SalleComparant la commémoration de la Grande Guerre en France et celle de la guerre d'indépendance en Israël, le Prof. Avner Ben-Amos (UTA) a pu constater une grande ressemblance dans la manière de perpétuer la mémoire des soldats après ces deux guerres qui ont été les plus meurtrières de l'Histoire pour chacun de ces pays, et malgré les grandes différences entre les deux Etats : apparition des cimetières militaires, généralisation des monuments aux morts, commémoration du soldat inconnu en France ou des soldats dont le lieu de sépulture est inconnu (Israël). La France de 14 et Israël en 48 sont deux pays qui ont connu les mêmes processus: une démocratisation de l'Etat-Nation qui a abouti au citoyen –soldat défendant son pays, le culte des morts et la laïcisation de la mémoire collective. Selon lui, le choix de la commémoration de la mémoire des combattants sous forme de deuil et de recueillement a créé l'impression que la guerre est une chose naturelle dont les soldats sont les victimes.

Boris Adjemian (Bibliothèque de l'Union générale arménienne de Bienfaisance – UGAB et Institut des Mondes africains, Paris), s'est attaché au cas des orphelins arméniens réfugiés à Jérusalem après la première guerre mondiale et le génocide de 1917-1922. Il analyse comment les photos de groupes des orphelins prises dans les institutions gérées par l'UGAB sont des 'acteurs historiques' utilisés pour la fabrication d'un espace communautaire idéalisé établissant une continuité entre l'espace humanitaire établi après le génocide et un espace sacré préexistant, celui de l'ancienne communauté arménienne implantée dans la ville sainte depuis des siècles.
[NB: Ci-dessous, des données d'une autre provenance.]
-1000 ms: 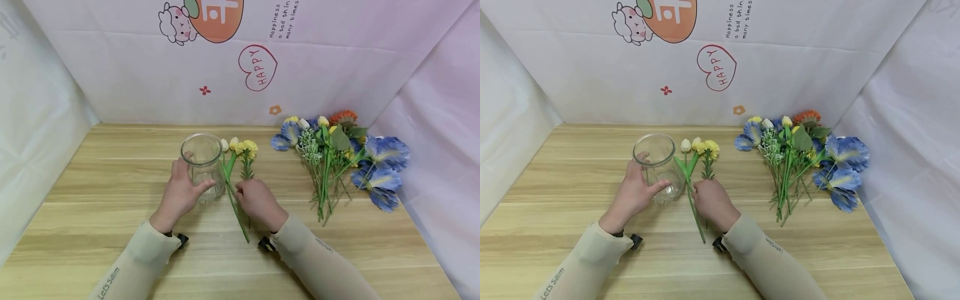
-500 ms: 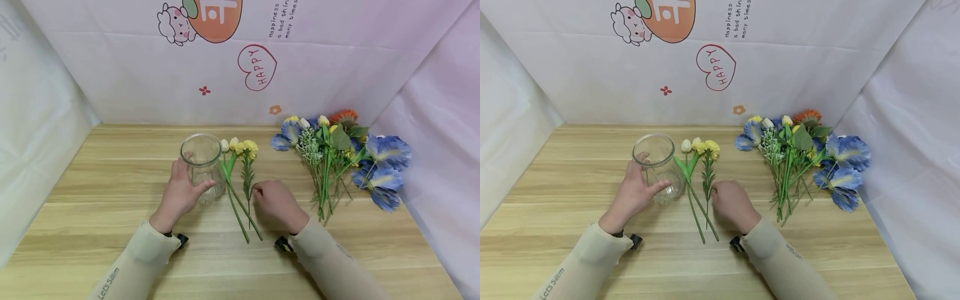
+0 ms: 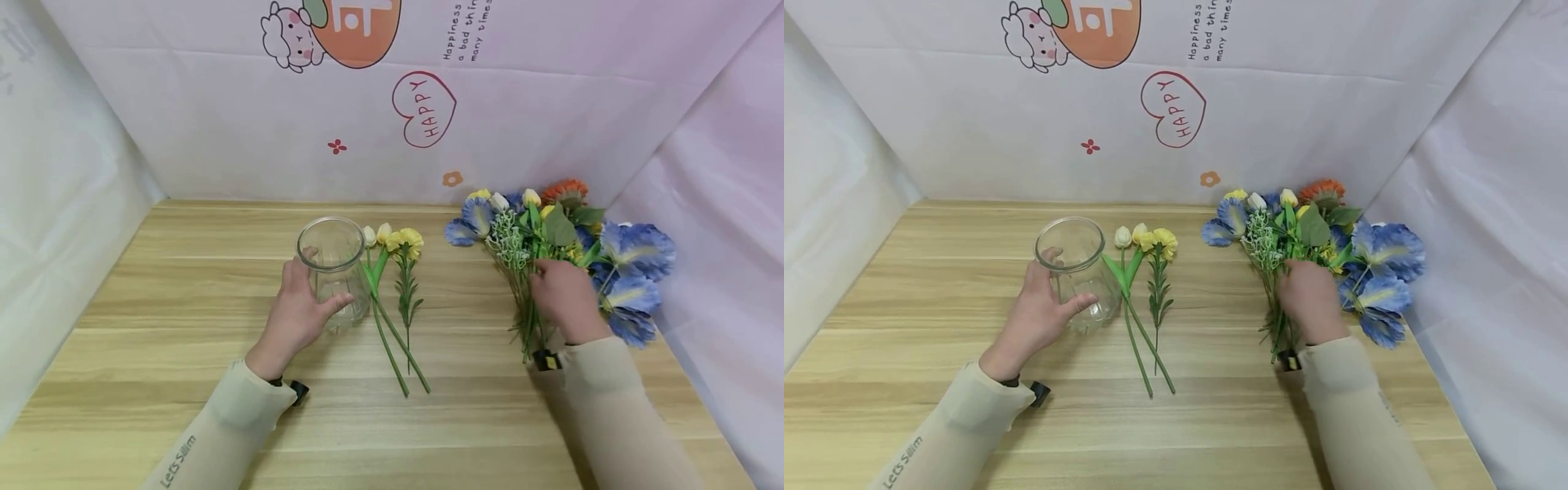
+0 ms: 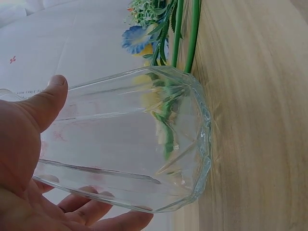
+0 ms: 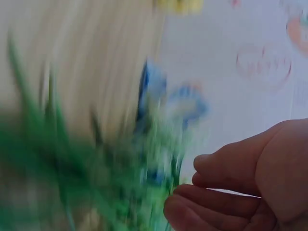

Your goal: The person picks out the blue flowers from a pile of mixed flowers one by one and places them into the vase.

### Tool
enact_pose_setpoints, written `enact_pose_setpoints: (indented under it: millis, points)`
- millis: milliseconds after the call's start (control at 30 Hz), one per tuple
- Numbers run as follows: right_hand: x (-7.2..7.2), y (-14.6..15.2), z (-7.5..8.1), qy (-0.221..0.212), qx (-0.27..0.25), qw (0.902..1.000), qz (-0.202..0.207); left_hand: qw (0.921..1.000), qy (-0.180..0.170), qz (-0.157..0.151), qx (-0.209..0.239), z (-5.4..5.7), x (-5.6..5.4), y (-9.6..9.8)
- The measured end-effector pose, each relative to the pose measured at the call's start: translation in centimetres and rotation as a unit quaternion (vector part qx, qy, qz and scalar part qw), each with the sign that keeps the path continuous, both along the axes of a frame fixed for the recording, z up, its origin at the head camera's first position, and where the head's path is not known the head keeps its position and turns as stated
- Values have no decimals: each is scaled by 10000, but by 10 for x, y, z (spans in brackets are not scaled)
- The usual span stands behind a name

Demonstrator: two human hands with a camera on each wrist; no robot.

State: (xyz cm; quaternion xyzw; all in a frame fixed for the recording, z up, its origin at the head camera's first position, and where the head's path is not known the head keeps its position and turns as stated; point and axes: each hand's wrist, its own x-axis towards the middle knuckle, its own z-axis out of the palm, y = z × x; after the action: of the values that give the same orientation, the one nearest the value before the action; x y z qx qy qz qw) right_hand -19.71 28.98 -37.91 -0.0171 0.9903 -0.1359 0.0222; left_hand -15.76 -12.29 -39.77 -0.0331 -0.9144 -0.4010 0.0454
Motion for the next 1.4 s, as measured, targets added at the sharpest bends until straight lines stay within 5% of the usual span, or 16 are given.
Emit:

Représentations archétypées et figées de groupes d'enfants exprimant un apaisement et un ordre retrouvé après le génocide, enfants modèles rebâtis par la philanthropie arménienne, qui ne disent rien de la faim, des épidémies, des conditions d'hygiène, etc... mais sont empreintes d'une symbolique chrétienne où Jérusalem est marquée d'une présence sacrée, et constituent des traits d'union entre des mémoires segmentées.

Au cours de ce riche colloque ont également été remises cinq bourses offertes à des étudiants du programme de culture française de l'Université par l'Ambassade de France et l'Institut français pour aller étudier en France pendant deux semaines.